Endianness refers to the byte ordering and memory layout convention used by a processor architecture to store data in memory. It determines how sequence of bytes are interpreted as larger data types like words, double words etc. The ARM processor supports both big-endian and little-endian memory layouts. By default, ARM uses little-endian format.
Big Endian vs Little Endian
In big-endian format, the most significant byte of a multi-byte data is stored at lowest memory address. As we keep reading higher memory addresses, we get the less significant bytes of the data. For example, a 4-byte integer 0x12345678 would be stored in memory as: Address Value 0x100 0x12 0x101 0x34 0x102 0x56 0x103 0x78
In little-endian format, the least significant byte is stored first at lowest address. As we read higher addresses, we get more significant bytes. The same 4-byte 0x12345678 would be stored as: Address Value 0x100 0x78 0x101 0x56 0x102 0x34 0x103 0x12
The ARM architecture supports both formats via configuration bits. The EABI (Embedded Application Binary Interface) uses little-endian as default for performance reasons. Legacy ARM systems used big-endian convention.
Endianness Configuration in ARM
The ARM processors provide ENDSTATE signal pin to configure endianness. Setting this pin HIGH during reset forces big-endian mode. Leaving it LOW or unconnected results in little-endian mode. This signal can be tied to a configuration bit or boot strap option for firmware control.
The processor executes in configured endianness mode until next reset. The mode cannot be changed dynamically during runtime. Any data exchange with external memories or I/O devices should match the configured endianness.
ARM Instruction Endianness
All ARM instructions are stored in memory using little-endian convention, irrespective of configured data endianness mode. The processors internally convert instructions to correct endian format for execution.
Data Endianness
The configured endianness mode decides memory layout of data – variables, arrays, structures etc. Code has to use appropriate access methods to load data from memory in correct byte order.
For example, loading a 32-bit integer variable with address 0x1000: Big-endian mode: LDR R0, [0x1000] ; Load MSB byte from 0x1000 into R0 Little-endian mode: LDR R0, [0x1003] ; Load LSB byte from 0x1003 into R0
Impact on Data Access
Developers have to carefully handle multi-byte data access like array, structure operations.

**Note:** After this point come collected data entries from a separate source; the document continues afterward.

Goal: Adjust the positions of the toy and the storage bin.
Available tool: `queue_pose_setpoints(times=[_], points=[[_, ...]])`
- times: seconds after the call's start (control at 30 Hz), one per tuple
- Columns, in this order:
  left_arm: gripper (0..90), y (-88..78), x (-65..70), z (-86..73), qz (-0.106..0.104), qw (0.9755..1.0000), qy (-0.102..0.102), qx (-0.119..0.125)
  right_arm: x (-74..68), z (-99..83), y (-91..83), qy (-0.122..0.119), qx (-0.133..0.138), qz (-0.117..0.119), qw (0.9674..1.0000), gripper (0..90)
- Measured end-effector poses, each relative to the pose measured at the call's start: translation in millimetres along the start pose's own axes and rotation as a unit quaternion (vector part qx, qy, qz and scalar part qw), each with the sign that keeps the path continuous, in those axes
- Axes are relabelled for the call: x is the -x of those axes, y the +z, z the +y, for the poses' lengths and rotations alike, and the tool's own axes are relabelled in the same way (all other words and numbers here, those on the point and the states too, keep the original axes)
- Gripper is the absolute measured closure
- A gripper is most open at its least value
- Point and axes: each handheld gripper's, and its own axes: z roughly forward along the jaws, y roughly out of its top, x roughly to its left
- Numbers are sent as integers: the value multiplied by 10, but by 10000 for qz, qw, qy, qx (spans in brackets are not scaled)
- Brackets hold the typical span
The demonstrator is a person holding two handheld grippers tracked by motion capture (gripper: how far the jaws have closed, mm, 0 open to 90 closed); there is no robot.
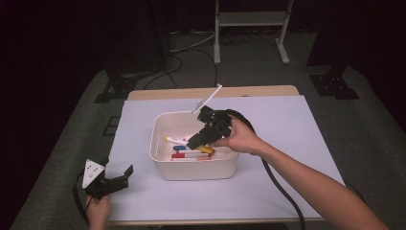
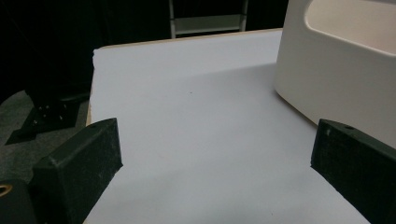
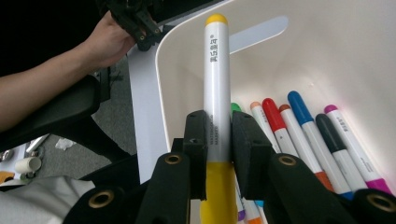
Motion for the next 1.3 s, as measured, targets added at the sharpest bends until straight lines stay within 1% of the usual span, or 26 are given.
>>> queue_pose_setpoints(times=[0.07, 0.1, 0.13, 0.17, 0.2, 0.33, 0.37, 0.4, 0.47, 0.5, 0.6, 0.63, 0.67, 0.8, 1.03, 1.13, 1.3], points=[[5, -1, 0, -1, -4, 10000, 9, 16, 16, 2, 57, -40, -62, 33, 10000, 760], [5, -1, 0, -1, -4, 10000, 9, 16, 16, 2, 57, -40, -62, 33, 10000, 760], [6, -1, -2, -2, -8, 10000, 0, 24, 25, 3, 111, -76, -136, 84, 9998, 760], [5, -1, -2, -2, -8, 10000, 0, 24, 25, 3, 111, -76, -136, 84, 9998, 760], [5, -1, -4, -2, -9, 10000, -16, 31, 35, 5, 157, -106, -202, 97, 9997, 760], [5, -1, -4, -2, -13, 10000, -18, 36, 50, 3, 240, -140, -341, 88, 9993, 760], [5, -1, -4, -2, -13, 10000, -18, 36, 50, 3, 240, -140, -341, 88, 9993, 760], [5, -2, -6, -2, -15, 10000, -26, 34, 57, 0, 288, -143, -401, 80, 9991, 759], [5, -2, -6, -3, -19, 10000, -33, 40, 68, -1, 322, -178, -453, 78, 9988, 759], [5, -2, -6, -3, -19, 10000, -33, 40, 68, -1, 322, -178, -453, 78, 9988, 759], [5, -3, -9, -3, -21, 10000, -32, 37, 84, -1, 411, -190, -566, 85, 9982, 759], [5, -3, -9, -3, -21, 10000, -32, 37, 84, -1, 411, -190, -566, 85, 9982, 759], [5, -4, -10, -3, -22, 10000, -37, 44, 94, -4, 451, -200, -648, 100, 9976, 759], [5, -8, -17, -2, -25, 10000, -36, 24, 122, -7, 531, -177, -776, 130, 9967, 758], [5, -7, -18, -4, -30, 10000, -67, 48, 174, -31, 620, -198, -928, 158, 9954, 758], [5, -6, -20, -3, -28, 10000, -68, 40, 173, -38, 646, -171, -1017, 179, 9945, 757], [5, -7, -18, -3, -28, 10000, -61, 45, 187, -49, 690, -208, -1099, 171, 9936, 757]])
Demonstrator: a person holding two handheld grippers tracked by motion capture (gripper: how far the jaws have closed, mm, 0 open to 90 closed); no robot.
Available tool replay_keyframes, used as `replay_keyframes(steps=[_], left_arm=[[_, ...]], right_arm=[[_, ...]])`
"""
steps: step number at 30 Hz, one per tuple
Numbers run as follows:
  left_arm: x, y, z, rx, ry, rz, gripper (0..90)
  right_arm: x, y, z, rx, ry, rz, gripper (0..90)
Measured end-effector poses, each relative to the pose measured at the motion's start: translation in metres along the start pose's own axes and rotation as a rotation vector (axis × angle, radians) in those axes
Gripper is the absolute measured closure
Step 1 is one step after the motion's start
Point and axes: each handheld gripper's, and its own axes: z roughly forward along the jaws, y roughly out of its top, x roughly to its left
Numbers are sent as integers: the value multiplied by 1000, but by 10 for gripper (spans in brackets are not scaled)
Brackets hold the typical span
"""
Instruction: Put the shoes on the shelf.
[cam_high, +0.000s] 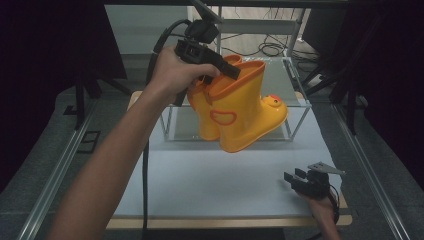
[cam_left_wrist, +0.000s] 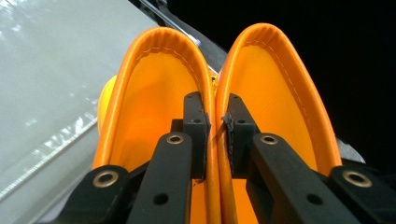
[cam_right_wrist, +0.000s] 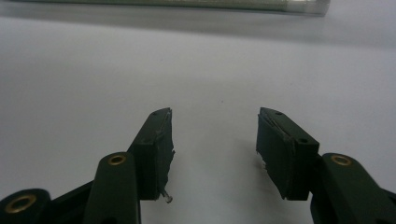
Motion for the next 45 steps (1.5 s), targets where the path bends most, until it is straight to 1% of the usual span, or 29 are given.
replay_keyframes(steps=[2, 3, 4, 5, 6, 8, 9, 10, 11, 13, 14, 16, 21, 22, 23, 24, 25, 26, 27, 28, 29, 31, 34, 37, 40, 42, 43, 44, 45], left_arm=[[4, 6, 1, -13, 11, -10, 824], [4, 6, 1, -13, 11, -10, 824], [8, 13, 2, -19, 29, -20, 824], [10, 16, 2, -19, 33, -28, 824], [13, 20, 4, -24, 49, -34, 824], [18, 26, 7, -22, 66, -49, 824], [18, 26, 7, -22, 66, -49, 824], [21, 30, 8, -23, 79, -52, 824], [27, 36, 11, -23, 101, -68, 824], [33, 42, 15, -33, 124, -87, 824], [33, 42, 15, -33, 124, -87, 824], [40, 47, 20, -43, 153, -109, 824], [53, 53, 29, -68, 214, -147, 824], [57, 54, 31, -72, 219, -158, 824], [63, 55, 33, -74, 236, -171, 824], [66, 56, 34, -74, 237, -181, 824], [66, 56, 34, -74, 237, -181, 824], [73, 57, 36, -75, 254, -196, 824], [73, 57, 36, -75, 254, -196, 824], [80, 58, 37, -83, 260, -213, 824], [80, 58, 37, -83, 260, -213, 824], [87, 60, 40, -90, 262, -223, 824], [95, 63, 44, -95, 280, -242, 823], [103, 63, 50, -75, 308, -250, 822], [109, 63, 55, -69, 318, -264, 820], [108, 65, 55, -63, 334, -252, 818], [107, 65, 56, -57, 332, -246, 814], [107, 65, 58, -50, 311, -240, 799], [107, 66, 58, -63, 278, -239, 737]], right_arm=[[0, 0, 0, -2, -1, 3, 454], [0, 0, 0, -1, -1, 3, 454], [0, -1, 0, -1, 0, 2, 454], [1, -1, 0, 1, 2, 2, 454], [1, 0, 0, 2, 2, -1, 454], [2, 0, 0, 1, -1, -6, 454], [2, 0, 0, 1, -1, -6, 454], [2, 0, 0, 1, 1, -10, 454], [2, 0, 0, 1, 1, -10, 454], [3, 0, 0, 2, 3, -13, 454], [3, 0, 0, 2, 3, -13, 454], [4, 0, 1, 2, 6, -12, 454], [5, 1, 2, 2, 9, -23, 454], [5, 0, 2, 0, 9, -24, 454], [5, 0, 2, 2, 11, -22, 454], [5, -1, 2, 4, 12, -20, 454], [5, -1, 2, 6, 13, -20, 454], [6, -1, 2, 8, 13, -21, 454], [6, -1, 2, 8, 13, -21, 454], [5, -1, 1, 4, 11, -21, 454], [5, -1, 1, 4, 11, -21, 454], [5, 0, -1, -4, 11, -12, 454], [4, 0, -2, -5, 10, -10, 453], [2, 0, -3, -3, 7, -4, 453], [0, 0, -3, -8, 5, -3, 453], [0, 0, -4, -8, 5, -1, 453], [0, 0, -3, -6, 5, -6, 453], [0, 0, -3, -6, 6, -7, 452], [1, 0, -2, -4, 7, -6, 452]])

Indexing an int array on little-endian machine is not same as bigint array on big-endian system even though an int is 32-bit.
Structures may require explicit handling of member offsets and sizes. Byte ordering needs to be handled properly when interacting with external devices or network data.
Handling Endianness in Code
Certain techniques allow developers to write portable code that works correctly on both endian systems:
- Use compiler intrinsic functions like __bswap_32() to swap byte order
- Use unions to alias same memory as different data types
- Access memory using byte pointers instead of data types
- Use #defines, macros and inline functions to isolate endian-specific operations
- Make endian handling functions CPU architecture specific
- Use command line options to make compiler output required endian format
For example, a portable byte swap function: uint32_t swap_endian(uint32_t val) { return (__bswap_32(val)); }
The compiler replaces __bswap_32() with optimal instruction depending on CPU. This allows the function to work on both little and big-endian machines.
ARM Endianness Examples
Let’s look at some examples to better understand endianness in ARM:
1. Byte Ordering in Memory
An integer variable with hex value 0x12345678 is stored as: Big Endian: Little Endian: 0x1000: 0x12 0x1000: 0x78 0x1001: 0x34 0x1001: 0x56 0x1002: 0x56 0x1002: 0x34 0x1003: 0x78 0x1003: 0x12
2. Array Indexing
Indexing a byte array gives same result on both systems: Big Endian: char arr[4] = {0x12, 0x34, 0x56, 0x78}; arr[0] = 0x12 arr[1] = 0x34 Little Endian: char arr[4] = {0x12, 0x34, 0x56, 0x78}; arr[0] = 0x12 arr[1] = 0x34
But indexing an integer array is different: Big Endian: int arr[1] = {0x12345678}; arr[0] = 0x12345678 Little Endian: int arr[1] = {0x12345678}; arr[0] = 0x78563412
3. Structures
A structure with 3 char members will be laid out as: struct abc { char a; char b; char c; }; Big Endian: a: 0x1000 b: 0x1001 c: 0x1002 Little Endian: a: 0x1000 b: 0x1001 c: 0x1002
But a structure with an int and char will differ: struct xyz { int x; char y; }; Big Endian: x: 0x1000 (MSbyte) .. 0x1003 (LSbyte) y: 0x1004 Little Endian: y: 0x1000 x: 0x1001 (LSbyte) .. 0x1004 (MSbyte)
Conclusion
Endianness can affect code behavior in subtle ways. Understanding ARM endianness handling allows developers to write efficient firmware and drivers. Use of intrinsic functions, macros and compiler options help in dealing with endianness portably. Proper struct padding and field ordering is needed. Testing on actual target hardware can help catch endianness issues early.